## Comparitive Analysis of Classification Metrics
1. Comparative Analysis between binary and multi-class datasets with:
    - Accuracy
    - Precision and Recall
    - F1 Score
    - MCC
To compare MCC with other metrics score on both binary and multi-class datasets, the method calculate_classification_metrics() sumarises the values of all metrics (i.e. accuracy, precision, recall, F1, and MCC. 

In [None]:
def calculate_classification_metrics(y_true, y_pred):
    # Calculate each metric
    accuracy = sm.accuracy_score(y_true, y_pred)
    recall = sm.recall_score(y_true, y_pred, average='binary')
    precision = sm.precision_score(y_true, y_pred, average='binary')
    f1 = sm.f1_score(y_true, y_pred, average='binary')
    mcc = sm.matthews_corrcoef(y_true, y_pred)
    
    # Print the results
    print(f"Accuracy: {accuracy:.2f}")
    print(f"Recall: {recall:.2f}")
    print(f"Precision: {precision:.2f}")
    print(f"F1 Score: {f1:.2f}")
    print(f"Matthews Correlation Coefficient (MCC): {mcc:.2f}")
    
    return accuracy, recall, precision, f1, mcc

In [None]:
n_samples = 10000
n_ground_truths = 5000

def generate_data(p):
    rng = np.random.default_rng(42)
    # generate predictions, assumed to be perfectly calibrated
    y_pred = rng.random(n_samples)**p # p adjusts class balance
    # generate possible ground truths
    y_true = (rng.random((n_samples, n_ground_truths)) 
              < y_pred[:, np.newaxis]).astype(int)
    for j in range(n_ground_truths):
        assert len(np.unique(y_true[:,j]))==2
    return y_pred, y_true

def neg_mcc(y_pred, y_true, t):
    mcc = []
    for j in range(n_ground_truths):
        mcc.append(np.corrcoef(y_true[:,j], (y_pred>t).astype(np.int64))[0,1])
    return -np.mean(mcc)

def neg_acc(y_pred, y_true, t):
    return -np.mean(y_true==(y_pred>t).astype(np.int64)[:, np.newaxis])
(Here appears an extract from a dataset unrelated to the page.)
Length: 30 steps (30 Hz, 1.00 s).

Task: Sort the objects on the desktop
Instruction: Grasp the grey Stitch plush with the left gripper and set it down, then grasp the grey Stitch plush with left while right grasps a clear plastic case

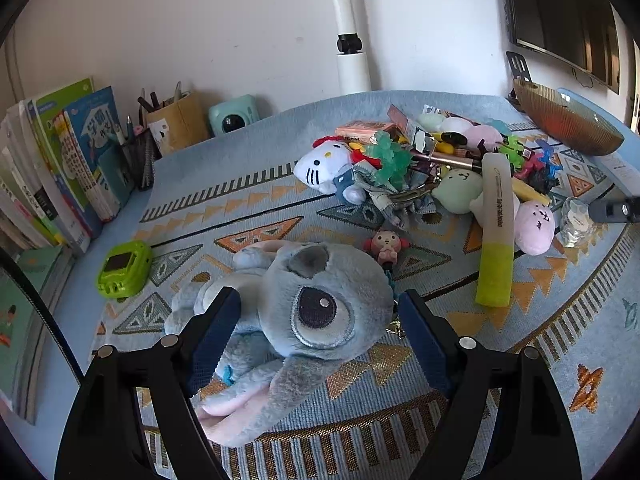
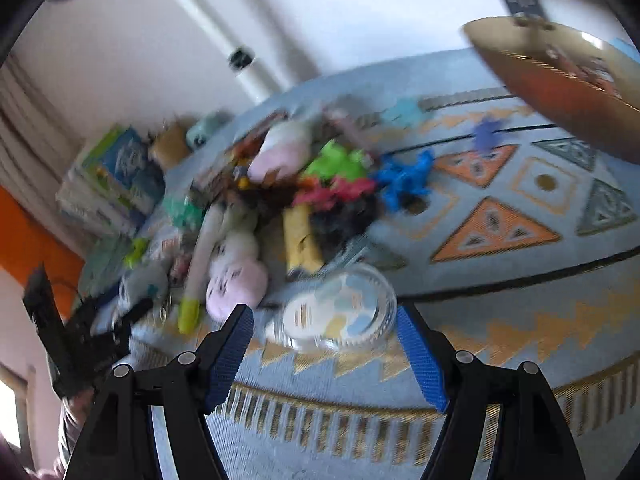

p_list = [0.25, 0.5, 1.0, 1.5, 2.0]
positive_weights = []
thresholds_mcc = []
thresholds_acc = []
for p in tqdm(p_list):
    y_pred, y_true = generate_data(p)
    positive_weights.append(y_pred.mean())
    res = minimize(lambda t: neg_mcc(y_pred, y_true, t), 
                   [0.5], method='Nelder-Mead', bounds=[(0,1)])
    thresholds_mcc.append(res.x[0])
    res = minimize(lambda t: neg_acc(y_pred, y_true, t), 
                   [0.5], method='Nelder-Mead', bounds=[(0,1)])
    thresholds_acc.append(res.x[0])
plt.plot(positive_weights, thresholds_mcc, '-o', label='MCC')
plt.plot(positive_weights, thresholds_acc, '-o', label='Accuracy')
plt.xlabel('positive weight')
plt.ylabel('optimal threshold')
plt.legend()
plt.show()